Sunday, 17 October 2010

Selective about Scams

Much is being made of Prime Minister Manmohan Singh and Congress President Sonia Gandhi snubbing the Commonwealth Games Organizing Committee honcho Suresh Kalmadi, under fire for mismanagement and corruption).
This is the first sign of the government’s resolve that it will not let the guilty in all the Games-related scams go unpunished. The country was assured that action would be taken immediately after the Games and that seems to have started (the logic behind not axing Kalmadi and other scam-tainted people earlier was that it was too close to the Games and that the event would suffer).
So why am I not too impressed by the cold-shouldering of Kalmadi.
For one, because it has come too late. That things were wrong with the way the Games were being organized were evident one year earlier when the government brought in several IAS officers into the Organising Committee to get things going after Michael Fennel, head of the Commonwealth Games Federation, publicly criticised delay in October 2009 (see this story: http://www.telegraphindia.com/1100613/jsp/7days/story_12559538.jsp). Whispers about scams were doing the rounds long before the media got evidence of it and splashed it. So why wasn’t action taken then instead of waiting for media exposes and then expressing helplessness two months before the Games? 
And the real test will be - not the social boycott of Kalmadi - but actually bringing all the guilty to book and not making scapegoats of some, while others get away.
There is, however, a larger second point I want to make.
Why haven’t the Prime Minister or Sonia Gandhi snubbed other politicos at the centre of corruption charges?
The most glaring example, of course, is telecom minister A Raja, whose name crops up in the context of the 2G spectrum allocation scam, which is expected to cost the exchequer Rs 60,000 crore. Forget socially boycotting him, the Prime Minister takes Raja into the UPA-2 cabinet in the same ministry as he held in the UPA-1 cabinet, which is when the scam occurred. Giving a scam-tainted minister another ministry is hardly an attack on corruption, but it would have given this government some semblance of respectability.
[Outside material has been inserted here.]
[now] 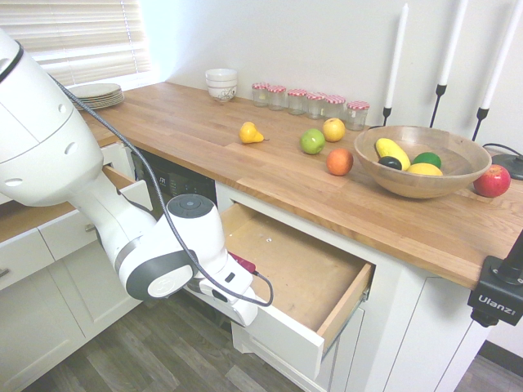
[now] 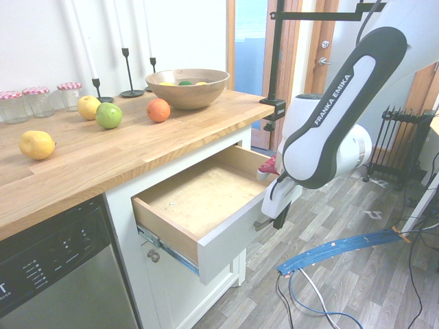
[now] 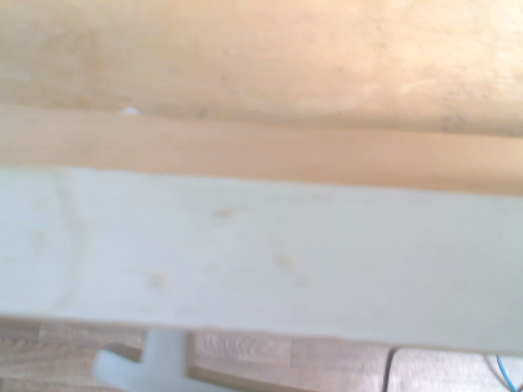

But no, even that was denied to this country.
If that weren’t bad enough, look at what happened on the appointment of the Central Vigilance Commissioner. The CVC is to be appointed by a panel that includes the Leader of the Opposition. This is to bring in a measure of impartiality into the appointment prevent charges of the CVC – who heads an office which has a crucial in checking corruption – being the stooge of the government of the day. But the following story will illustrate how even this important requirement is being treated in a cavalier fashion by none other than Manmohan Singh.
Sushma Swaraj – the Leader of the Oppostion – was called on Friday to a meeting with the Prime Minister and home minister (the panel to select the CVC) and presented with three names for the CVC’s post. She said she had no objection to two of the names but pointed out problems with the name of P J Thomas. She gave her reasons – not only did Thomas’ name figure in a scam in Kerala (he belongs to the Kerala cadre of the IAS) but more importantly, he was telecom secretary under Raja and, as CVC, would have to probe the 2G scandal. The Prime Minister and the home minister said they wanted Thomas. She said they could choose any of the other two. They didn’t agree. She then suggested that the panel of names be widened so that they had more choice. But they said there was no time to do that, since the new CVC was to be sworn in on Tuesday. She pointed out that there was time till Monday. But they didn’t agree and wanted to finalise Thomas’ name that day itself. At which point, she remarked that they didn’t just want his name finalized that day, but that very moment. Prithviraj Chavan, the minister of state in charge of personnel, public grievances and pension, and asked him to prepare a letter appointing Thomas as CVC. Swaraj then insisted on recording her dissent. Swaraj has gone public with this sequence of events and the government hasn’t really contradicted it.
Maybe the BJP’s fears that Thomas may scuttle the probe will prove unfounded; maybe Thomas may prove to be impartial. But the manner in which Thomas was appointed does make one uncomfortable.
If the government did not want the other two retired bureaucrats to be CVC why did it include their names in the panel? Clearly the government had made up its mind to appoint Thomas and expected the Opposition to go along with it silently. Unfortunately, because the main opposition party is the BJP, others are not raising enough of a stink.
What is this if not a sham and a mockery of the principle behind making it necessary to get the approval of the Leader of the Opposition? Is the Leader of the Opposition meant to rubber stamp the government’s choices on crucial appointments?
So far from boycotting Raja, the government appears to be going out on a limb to protect him.
In the light of this, the snub to Kalmadi is laughable. And the flurry of action against the Games-related scams evokes only a cynical sneer.
Don’t get me wrong. I have no sympathies for Kalmadi; I think he represents all that is wrong with Indian politics and sports (I am giving a link to a story we did in The Telegraph on the way Kalmadi has risen to dominate Indian sports http://www.telegraphindia.com/1100808/jsp/7days/story_12786018.jsp).
But this crusade against corruption in the Games will ring true only if it extends to ALL scams. We cannot afford to be selective about scams.